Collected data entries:
· · · · · · ·

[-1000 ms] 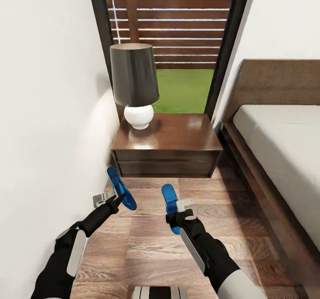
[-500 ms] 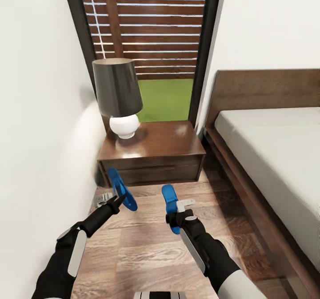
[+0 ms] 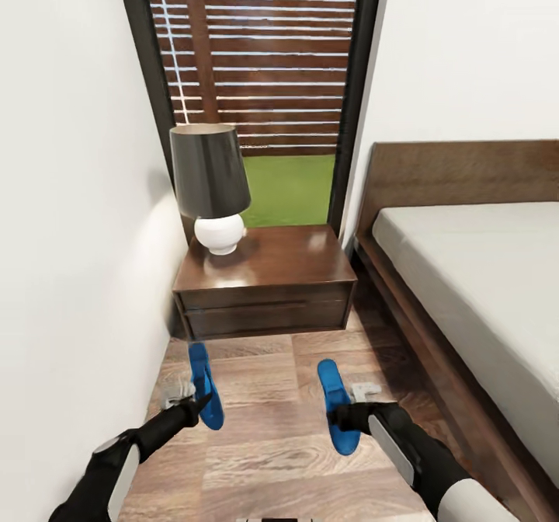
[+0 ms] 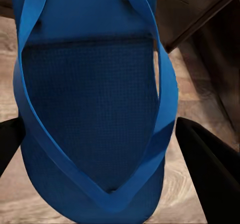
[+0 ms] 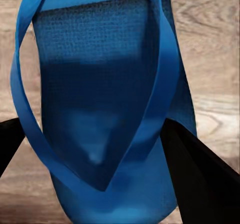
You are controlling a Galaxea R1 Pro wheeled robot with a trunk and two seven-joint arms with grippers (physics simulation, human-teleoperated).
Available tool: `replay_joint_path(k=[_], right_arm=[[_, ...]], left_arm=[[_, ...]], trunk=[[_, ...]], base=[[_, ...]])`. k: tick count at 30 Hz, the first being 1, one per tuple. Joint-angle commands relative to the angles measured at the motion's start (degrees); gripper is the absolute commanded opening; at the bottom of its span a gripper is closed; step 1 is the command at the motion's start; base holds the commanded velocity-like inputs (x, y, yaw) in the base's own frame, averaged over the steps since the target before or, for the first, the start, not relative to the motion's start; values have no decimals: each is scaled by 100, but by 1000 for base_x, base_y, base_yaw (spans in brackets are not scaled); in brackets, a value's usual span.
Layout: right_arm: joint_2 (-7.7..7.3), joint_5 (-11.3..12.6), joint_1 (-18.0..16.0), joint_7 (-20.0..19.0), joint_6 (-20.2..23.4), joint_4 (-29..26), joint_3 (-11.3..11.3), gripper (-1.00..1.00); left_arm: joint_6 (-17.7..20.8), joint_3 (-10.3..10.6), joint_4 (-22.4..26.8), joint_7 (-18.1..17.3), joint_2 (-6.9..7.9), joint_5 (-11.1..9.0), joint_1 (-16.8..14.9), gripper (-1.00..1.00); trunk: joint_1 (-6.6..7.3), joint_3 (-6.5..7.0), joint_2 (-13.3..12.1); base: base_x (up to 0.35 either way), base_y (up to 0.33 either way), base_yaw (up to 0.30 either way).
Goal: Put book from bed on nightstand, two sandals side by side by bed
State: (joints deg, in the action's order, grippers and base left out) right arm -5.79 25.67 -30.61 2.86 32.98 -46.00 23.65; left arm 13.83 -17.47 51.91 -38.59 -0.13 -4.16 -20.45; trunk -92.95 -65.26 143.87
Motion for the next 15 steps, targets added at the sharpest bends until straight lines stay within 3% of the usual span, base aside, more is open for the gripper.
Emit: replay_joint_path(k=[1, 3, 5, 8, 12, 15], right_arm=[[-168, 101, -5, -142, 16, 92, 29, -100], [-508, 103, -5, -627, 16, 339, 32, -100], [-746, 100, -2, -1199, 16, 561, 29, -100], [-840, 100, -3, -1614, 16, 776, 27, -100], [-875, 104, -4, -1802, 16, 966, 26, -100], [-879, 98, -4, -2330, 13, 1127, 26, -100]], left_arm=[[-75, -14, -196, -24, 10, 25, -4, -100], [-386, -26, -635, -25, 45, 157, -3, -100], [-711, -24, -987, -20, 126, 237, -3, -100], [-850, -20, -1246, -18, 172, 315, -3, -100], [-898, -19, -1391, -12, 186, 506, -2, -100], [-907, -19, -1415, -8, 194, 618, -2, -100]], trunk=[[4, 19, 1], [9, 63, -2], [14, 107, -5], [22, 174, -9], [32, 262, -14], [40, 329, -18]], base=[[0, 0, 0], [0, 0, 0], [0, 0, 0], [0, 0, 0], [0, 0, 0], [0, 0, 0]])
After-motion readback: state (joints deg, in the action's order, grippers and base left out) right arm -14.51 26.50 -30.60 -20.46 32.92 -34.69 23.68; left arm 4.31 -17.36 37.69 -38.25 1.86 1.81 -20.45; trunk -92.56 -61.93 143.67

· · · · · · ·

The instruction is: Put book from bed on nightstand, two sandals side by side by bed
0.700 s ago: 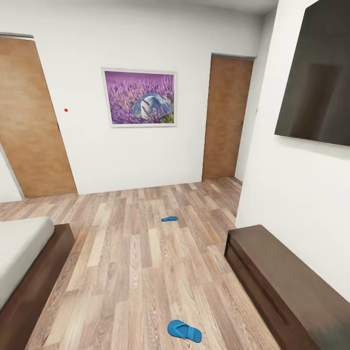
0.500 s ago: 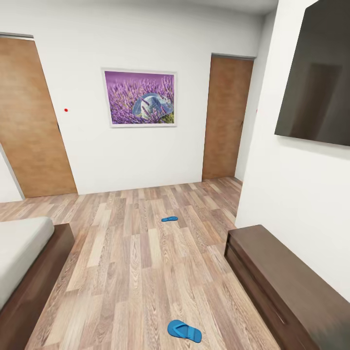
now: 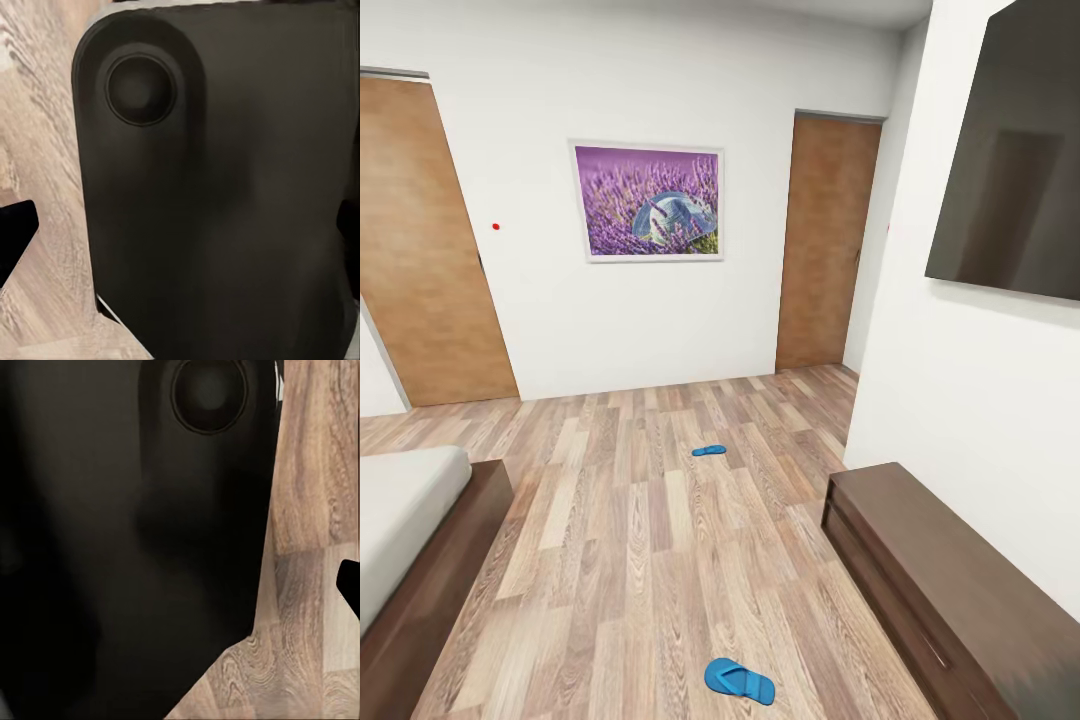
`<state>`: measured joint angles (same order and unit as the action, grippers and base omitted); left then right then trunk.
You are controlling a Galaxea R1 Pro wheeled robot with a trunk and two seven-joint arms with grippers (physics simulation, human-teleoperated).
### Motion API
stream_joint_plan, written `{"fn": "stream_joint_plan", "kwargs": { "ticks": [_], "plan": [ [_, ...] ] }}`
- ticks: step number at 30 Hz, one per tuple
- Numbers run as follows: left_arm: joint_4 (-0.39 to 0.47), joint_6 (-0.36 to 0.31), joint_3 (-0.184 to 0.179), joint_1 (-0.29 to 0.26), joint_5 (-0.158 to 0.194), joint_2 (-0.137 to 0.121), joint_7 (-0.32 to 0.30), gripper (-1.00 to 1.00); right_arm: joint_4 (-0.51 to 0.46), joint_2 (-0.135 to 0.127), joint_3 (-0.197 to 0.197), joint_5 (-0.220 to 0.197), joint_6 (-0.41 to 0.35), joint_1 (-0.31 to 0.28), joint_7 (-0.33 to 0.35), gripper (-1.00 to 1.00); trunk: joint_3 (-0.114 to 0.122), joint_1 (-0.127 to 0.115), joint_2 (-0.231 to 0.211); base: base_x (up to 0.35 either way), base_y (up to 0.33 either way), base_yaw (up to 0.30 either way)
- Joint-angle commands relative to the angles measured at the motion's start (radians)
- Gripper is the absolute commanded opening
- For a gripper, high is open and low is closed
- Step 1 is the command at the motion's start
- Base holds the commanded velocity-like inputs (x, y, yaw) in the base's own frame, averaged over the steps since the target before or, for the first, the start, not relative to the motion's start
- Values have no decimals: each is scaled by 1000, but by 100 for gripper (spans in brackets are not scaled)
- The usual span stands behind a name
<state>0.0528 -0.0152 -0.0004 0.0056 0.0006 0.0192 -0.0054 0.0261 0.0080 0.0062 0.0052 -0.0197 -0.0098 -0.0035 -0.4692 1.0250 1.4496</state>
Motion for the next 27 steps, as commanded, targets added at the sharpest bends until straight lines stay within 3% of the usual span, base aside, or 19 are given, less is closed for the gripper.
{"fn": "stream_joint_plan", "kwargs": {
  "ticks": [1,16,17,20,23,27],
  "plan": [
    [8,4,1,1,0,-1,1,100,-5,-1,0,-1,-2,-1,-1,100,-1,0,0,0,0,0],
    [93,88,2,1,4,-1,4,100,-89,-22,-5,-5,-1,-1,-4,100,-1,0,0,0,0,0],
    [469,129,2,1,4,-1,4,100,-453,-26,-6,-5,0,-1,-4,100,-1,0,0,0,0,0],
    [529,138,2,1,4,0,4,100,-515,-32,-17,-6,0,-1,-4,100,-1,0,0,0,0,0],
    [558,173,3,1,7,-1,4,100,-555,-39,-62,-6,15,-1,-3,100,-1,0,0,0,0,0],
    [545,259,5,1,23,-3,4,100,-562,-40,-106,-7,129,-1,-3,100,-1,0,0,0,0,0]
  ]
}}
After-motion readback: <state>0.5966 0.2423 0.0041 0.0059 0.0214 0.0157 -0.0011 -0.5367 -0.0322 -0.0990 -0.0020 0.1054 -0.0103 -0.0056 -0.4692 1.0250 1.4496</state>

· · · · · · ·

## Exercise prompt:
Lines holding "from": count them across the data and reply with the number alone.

## Written response:
2